John Steinbeck's Birthday
John Steinbeck, author of the The Grapes Of Wrath (1939) and Of Mice and Men (1937), was born today in 1902. Read his biography and his Nobel Prize Acceptance Speech.
Steinbeck enrolled at Stanford in 1919, but he did so only to please his parents. He dropped in and out of the university for six years, only taking classes he thought were interesting, and he never finished a degree. Then he worked construction and tried to make it as a reporter in New York City, but he disliked that job and returned to California. Then, Steinbeck became a caretaker for an estate near Lake Tahoe. The job lasted for three years, and it was during this time that he wrote many drafts of what would become his first novel, Cup of Gold (1929).
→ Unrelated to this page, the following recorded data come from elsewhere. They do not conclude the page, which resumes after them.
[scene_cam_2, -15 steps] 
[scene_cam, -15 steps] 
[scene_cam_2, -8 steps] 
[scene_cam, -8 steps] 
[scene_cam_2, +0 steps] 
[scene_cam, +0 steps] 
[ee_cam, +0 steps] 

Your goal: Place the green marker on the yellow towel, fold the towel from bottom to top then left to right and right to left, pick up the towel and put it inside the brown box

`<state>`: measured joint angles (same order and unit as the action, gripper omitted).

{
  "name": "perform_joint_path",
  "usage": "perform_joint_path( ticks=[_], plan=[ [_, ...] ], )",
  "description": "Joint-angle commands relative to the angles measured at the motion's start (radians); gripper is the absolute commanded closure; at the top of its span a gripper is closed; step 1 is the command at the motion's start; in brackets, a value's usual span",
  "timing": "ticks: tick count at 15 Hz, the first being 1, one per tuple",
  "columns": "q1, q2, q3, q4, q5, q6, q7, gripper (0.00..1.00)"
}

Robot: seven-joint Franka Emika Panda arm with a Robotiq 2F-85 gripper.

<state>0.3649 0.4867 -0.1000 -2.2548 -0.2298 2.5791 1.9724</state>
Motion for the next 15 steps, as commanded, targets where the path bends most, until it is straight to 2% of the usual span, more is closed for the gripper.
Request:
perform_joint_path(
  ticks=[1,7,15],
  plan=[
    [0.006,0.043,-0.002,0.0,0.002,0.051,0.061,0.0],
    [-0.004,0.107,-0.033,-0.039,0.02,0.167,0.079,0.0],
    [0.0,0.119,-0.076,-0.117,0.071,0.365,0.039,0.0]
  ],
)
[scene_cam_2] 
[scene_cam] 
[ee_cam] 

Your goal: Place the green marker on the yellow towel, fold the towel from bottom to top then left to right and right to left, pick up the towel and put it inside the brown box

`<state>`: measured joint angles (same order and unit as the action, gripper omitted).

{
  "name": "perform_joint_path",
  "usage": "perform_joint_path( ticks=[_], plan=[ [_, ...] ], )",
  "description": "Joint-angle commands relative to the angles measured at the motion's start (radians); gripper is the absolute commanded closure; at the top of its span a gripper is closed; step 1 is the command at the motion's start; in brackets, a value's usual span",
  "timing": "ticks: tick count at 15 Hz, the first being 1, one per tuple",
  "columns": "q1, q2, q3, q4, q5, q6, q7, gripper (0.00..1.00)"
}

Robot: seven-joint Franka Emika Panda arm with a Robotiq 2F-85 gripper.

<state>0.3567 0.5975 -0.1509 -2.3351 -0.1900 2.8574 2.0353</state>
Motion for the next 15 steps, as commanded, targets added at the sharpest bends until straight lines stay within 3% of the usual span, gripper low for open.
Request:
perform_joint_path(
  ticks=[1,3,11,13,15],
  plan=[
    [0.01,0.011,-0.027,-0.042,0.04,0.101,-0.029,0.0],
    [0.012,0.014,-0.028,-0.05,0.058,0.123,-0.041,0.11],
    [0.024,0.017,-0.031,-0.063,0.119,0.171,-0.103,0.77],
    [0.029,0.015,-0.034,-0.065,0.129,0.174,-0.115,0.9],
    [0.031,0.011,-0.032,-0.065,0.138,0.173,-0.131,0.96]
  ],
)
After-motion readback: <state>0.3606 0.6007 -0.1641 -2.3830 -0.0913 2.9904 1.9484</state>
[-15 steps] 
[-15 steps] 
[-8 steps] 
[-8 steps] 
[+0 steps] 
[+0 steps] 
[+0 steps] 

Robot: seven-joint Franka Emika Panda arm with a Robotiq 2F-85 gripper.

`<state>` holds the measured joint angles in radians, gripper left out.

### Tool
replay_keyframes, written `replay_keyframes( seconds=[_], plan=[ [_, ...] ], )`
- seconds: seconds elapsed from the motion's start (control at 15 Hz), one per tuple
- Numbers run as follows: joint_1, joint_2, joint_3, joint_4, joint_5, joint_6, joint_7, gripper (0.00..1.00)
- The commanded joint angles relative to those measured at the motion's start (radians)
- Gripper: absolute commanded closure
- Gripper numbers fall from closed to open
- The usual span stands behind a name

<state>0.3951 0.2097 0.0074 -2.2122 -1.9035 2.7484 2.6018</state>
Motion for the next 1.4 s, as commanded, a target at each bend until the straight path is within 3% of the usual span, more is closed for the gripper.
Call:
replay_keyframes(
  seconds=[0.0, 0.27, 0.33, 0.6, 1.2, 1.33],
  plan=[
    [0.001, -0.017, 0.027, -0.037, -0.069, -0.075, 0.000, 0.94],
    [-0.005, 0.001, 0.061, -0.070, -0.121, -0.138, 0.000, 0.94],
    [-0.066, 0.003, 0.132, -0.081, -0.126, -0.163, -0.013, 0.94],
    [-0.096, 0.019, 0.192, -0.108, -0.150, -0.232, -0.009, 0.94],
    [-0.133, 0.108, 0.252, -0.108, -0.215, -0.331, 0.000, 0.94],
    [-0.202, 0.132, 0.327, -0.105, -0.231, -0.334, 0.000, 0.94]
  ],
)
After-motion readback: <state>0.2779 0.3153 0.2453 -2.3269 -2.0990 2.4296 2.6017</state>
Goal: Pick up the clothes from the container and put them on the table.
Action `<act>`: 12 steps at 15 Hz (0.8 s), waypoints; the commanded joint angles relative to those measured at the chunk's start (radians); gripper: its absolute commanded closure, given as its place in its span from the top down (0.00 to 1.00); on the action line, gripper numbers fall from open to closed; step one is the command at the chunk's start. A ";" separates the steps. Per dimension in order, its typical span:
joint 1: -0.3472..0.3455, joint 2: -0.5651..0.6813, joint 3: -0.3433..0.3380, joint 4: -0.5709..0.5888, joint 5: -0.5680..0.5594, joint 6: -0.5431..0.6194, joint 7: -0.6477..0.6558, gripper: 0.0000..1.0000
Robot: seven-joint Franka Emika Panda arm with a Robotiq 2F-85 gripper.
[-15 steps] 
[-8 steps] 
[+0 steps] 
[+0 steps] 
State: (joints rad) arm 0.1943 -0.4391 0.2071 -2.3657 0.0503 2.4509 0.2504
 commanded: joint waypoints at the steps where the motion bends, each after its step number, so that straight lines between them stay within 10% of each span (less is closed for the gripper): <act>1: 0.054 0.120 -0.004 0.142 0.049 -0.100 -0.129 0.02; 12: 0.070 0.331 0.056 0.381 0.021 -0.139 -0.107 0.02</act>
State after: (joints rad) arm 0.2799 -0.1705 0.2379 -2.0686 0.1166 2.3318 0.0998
Steinbeck's most productive period as a writer was the 1930s. He wrote several books, including the two for which he is most famous today, Of Mice and Men and The Grapes of Wrath. His wife edited his prose, typed his manuscripts, and suggested titles, which may explain why Steinbeck was so productive and successful. When The Grapes of Wrath was first published, the first printing of nearly 20,000 copies sold out quickly, and by May the book was selling 10,000 copies per week. Steinbeck won the Pulitzer Prize for the novel the following year.
As he grew older, Steinbeck became increasingly jaded by what he saw as American greed and waste. So he traveled across the country in a camper truck and then wrote the book Travels with Charley in Search of America (1962), where he celebrated what he found so admirable about his country: its individuals.
John Steinbeck said, "A book is like a man — clever and dull, brave and cowardly, beautiful and ugly. For every flowering thought there will be a page like a wet and mangy mongrel, and for every looping flight a tap on the wing and a reminder that wax cannot hold the feathers firm too near the sun."